Crítica de teatro
Recuento de contiendas
‘Eduardo II, ojos de niebla’ denuncia la corrupción política, la intransigencia religiosa, la persecución del diferente e incluso el germen de la lucha por los derechos LGTBI
He aquí el combate entre el teatro y la tele , el más enconado de todos los careos —incluidos los históricos, políticos, religiosos, amorosos y hasta sexuales— con los que se articula el conflictivo tiempo de ‘Eduardo II, ojos de niebla’ .
Por un lado, entonces, la austeridad escénica, los pocos pero significativos elementos, la presencia rotunda del actor —las huellas del tiempo en el cuerpo, receptáculo inconfesable de memoria— en su medido despliegue de voz y gestos —como cada vez resulta más extraño en las obras comerciales ( José Luis Gil , Ricardo Joven y, especialmente, un ya irreconocible Manuel Galiana , excelso en su encarnación del judío Tolomei)—, poderosas metonimias con las que vislumbrar todo lo elidido, el denso ‘off’ de viajes, intrigas y batallas que subyace en lo que percibimos.

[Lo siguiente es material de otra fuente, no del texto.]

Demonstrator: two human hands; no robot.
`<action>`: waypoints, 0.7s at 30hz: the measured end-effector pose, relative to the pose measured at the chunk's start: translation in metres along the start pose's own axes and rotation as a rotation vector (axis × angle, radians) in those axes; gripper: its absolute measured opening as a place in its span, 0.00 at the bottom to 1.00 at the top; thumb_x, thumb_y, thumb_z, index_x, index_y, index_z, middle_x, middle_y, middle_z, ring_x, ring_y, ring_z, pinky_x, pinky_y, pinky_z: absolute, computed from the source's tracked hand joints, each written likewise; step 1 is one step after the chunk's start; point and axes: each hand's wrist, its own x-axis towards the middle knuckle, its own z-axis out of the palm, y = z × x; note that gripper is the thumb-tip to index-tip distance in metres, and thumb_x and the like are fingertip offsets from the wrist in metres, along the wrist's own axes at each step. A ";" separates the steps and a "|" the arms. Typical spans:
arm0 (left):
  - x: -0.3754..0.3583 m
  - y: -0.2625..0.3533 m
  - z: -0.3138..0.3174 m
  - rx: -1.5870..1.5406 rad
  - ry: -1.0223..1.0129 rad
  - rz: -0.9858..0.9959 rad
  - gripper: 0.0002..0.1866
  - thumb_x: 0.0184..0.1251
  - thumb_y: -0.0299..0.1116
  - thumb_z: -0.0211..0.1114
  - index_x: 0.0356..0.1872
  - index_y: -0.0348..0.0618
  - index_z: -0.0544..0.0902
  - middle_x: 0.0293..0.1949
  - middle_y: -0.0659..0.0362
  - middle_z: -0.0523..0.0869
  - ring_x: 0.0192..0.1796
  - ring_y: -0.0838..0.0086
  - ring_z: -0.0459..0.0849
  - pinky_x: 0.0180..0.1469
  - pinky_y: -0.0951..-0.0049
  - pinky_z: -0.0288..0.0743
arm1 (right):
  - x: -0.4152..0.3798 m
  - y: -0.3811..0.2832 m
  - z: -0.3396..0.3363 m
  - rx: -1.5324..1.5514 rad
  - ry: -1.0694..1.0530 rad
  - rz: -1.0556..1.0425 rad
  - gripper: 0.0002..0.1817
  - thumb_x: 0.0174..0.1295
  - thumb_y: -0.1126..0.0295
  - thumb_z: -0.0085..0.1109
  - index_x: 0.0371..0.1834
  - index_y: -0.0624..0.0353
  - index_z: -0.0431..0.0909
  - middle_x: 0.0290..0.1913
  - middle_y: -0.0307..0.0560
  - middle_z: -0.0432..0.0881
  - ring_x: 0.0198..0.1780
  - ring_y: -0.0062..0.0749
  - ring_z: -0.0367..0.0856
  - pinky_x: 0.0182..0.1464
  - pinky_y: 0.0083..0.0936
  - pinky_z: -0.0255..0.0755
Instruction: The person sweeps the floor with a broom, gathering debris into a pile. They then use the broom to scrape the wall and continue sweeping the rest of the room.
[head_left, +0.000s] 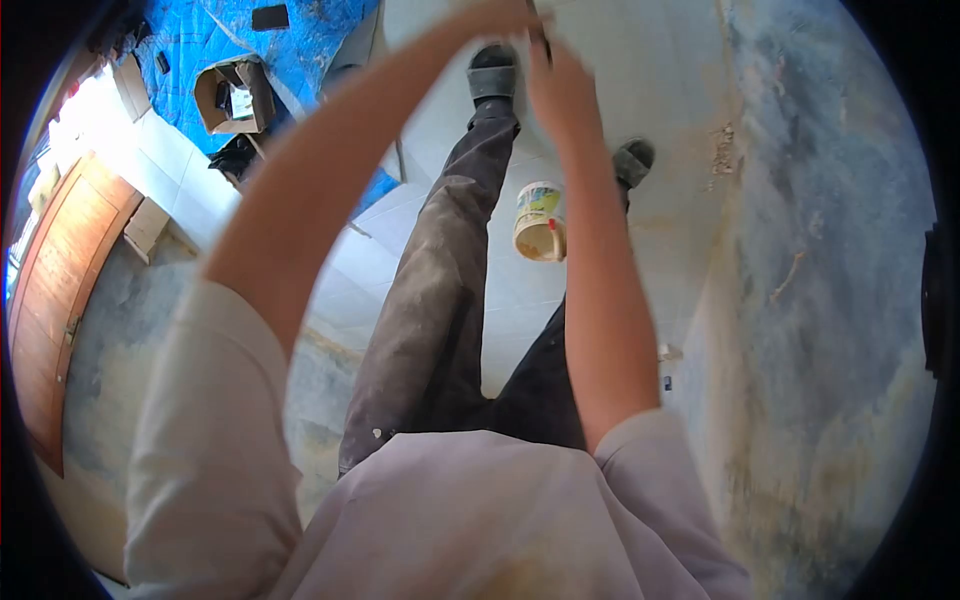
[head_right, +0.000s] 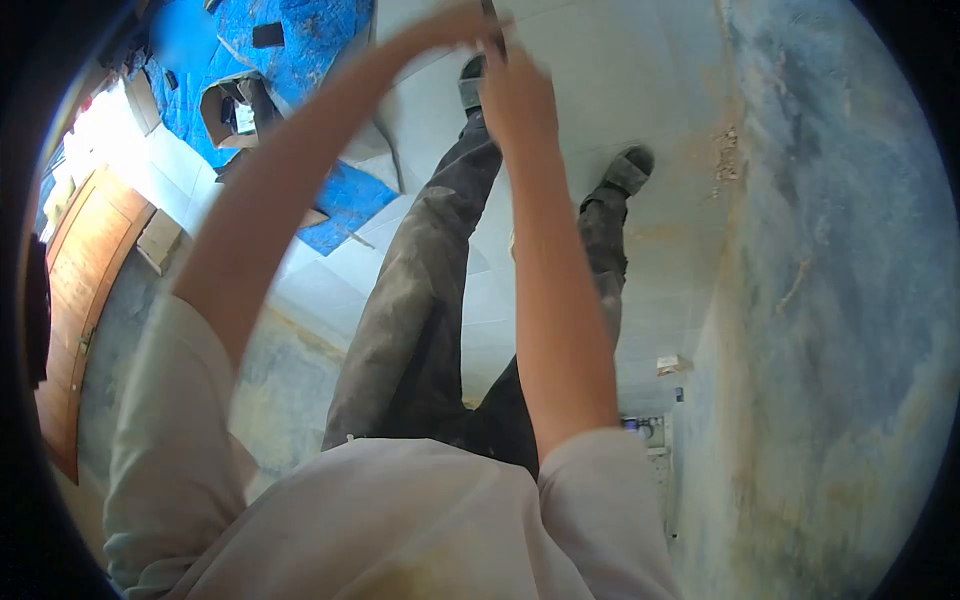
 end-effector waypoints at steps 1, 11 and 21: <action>-0.023 0.013 0.027 -0.171 -0.158 0.013 0.23 0.64 0.47 0.52 0.18 0.39 0.76 0.14 0.59 0.74 0.17 0.67 0.72 0.23 0.62 0.69 | -0.039 0.003 -0.016 -0.257 -0.227 0.055 0.20 0.62 0.67 0.47 0.59 0.55 0.67 0.42 0.53 0.75 0.41 0.48 0.78 0.41 0.40 0.74; -0.178 0.185 0.136 -1.617 0.060 -0.540 0.09 0.64 0.37 0.54 0.38 0.44 0.68 0.24 0.64 0.71 0.24 0.79 0.72 0.27 0.77 0.69 | -0.226 -0.033 -0.115 -0.078 -0.153 0.528 0.15 0.67 0.62 0.43 0.37 0.65 0.72 0.31 0.67 0.77 0.38 0.64 0.75 0.36 0.47 0.68; 0.023 0.143 -0.112 -0.612 0.724 -0.026 0.27 0.57 0.42 0.57 0.50 0.27 0.69 0.41 0.39 0.80 0.45 0.53 0.80 0.44 0.58 0.72 | 0.163 -0.025 -0.057 0.058 0.105 -0.036 0.17 0.65 0.60 0.44 0.43 0.64 0.74 0.41 0.66 0.78 0.46 0.61 0.75 0.45 0.50 0.68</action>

Por otro, la caricia catódica, el regusto de las populares series históricas que se apoyan en consensuados anacronismos para, desde la ideología de lo políticamente correcto, regresar al siglo XIV para que veamos que todo lo que nos asalta diariamente desde el telediario ‘ya estaba allí’: la corrupción política , la intransigencia religiosa , la persecución del diferente e incluso el germen de la lucha por los derechos LGTBI. Y aquí esos intérpretes — Ana Ruiz , Carlos Heredia — más gesticulantes y expresivos, más fáciles de arropar por la música extradiegética que los grapa a nuestros sentidos.
Así, entre una fuerza y otra se tensa esta libre revisión histórica del final del reinado de Eduardo II, el deterioro de su poder, la abdicación y ejecución, como si cada escena fuera un micro-combate entre contrarios, lo real y lo imaginario, el actor de teatro y el de tele, la austeridad y la fanfarria. Pero es justo advertir que, al final, ganó el teatro , es decir, la vieja guardia del discurso profundo e impecable , atenta al ritmo del diálogo y abierta a la tentación monologante, ese parlamento profundo que sólo mora allí, en las tablas.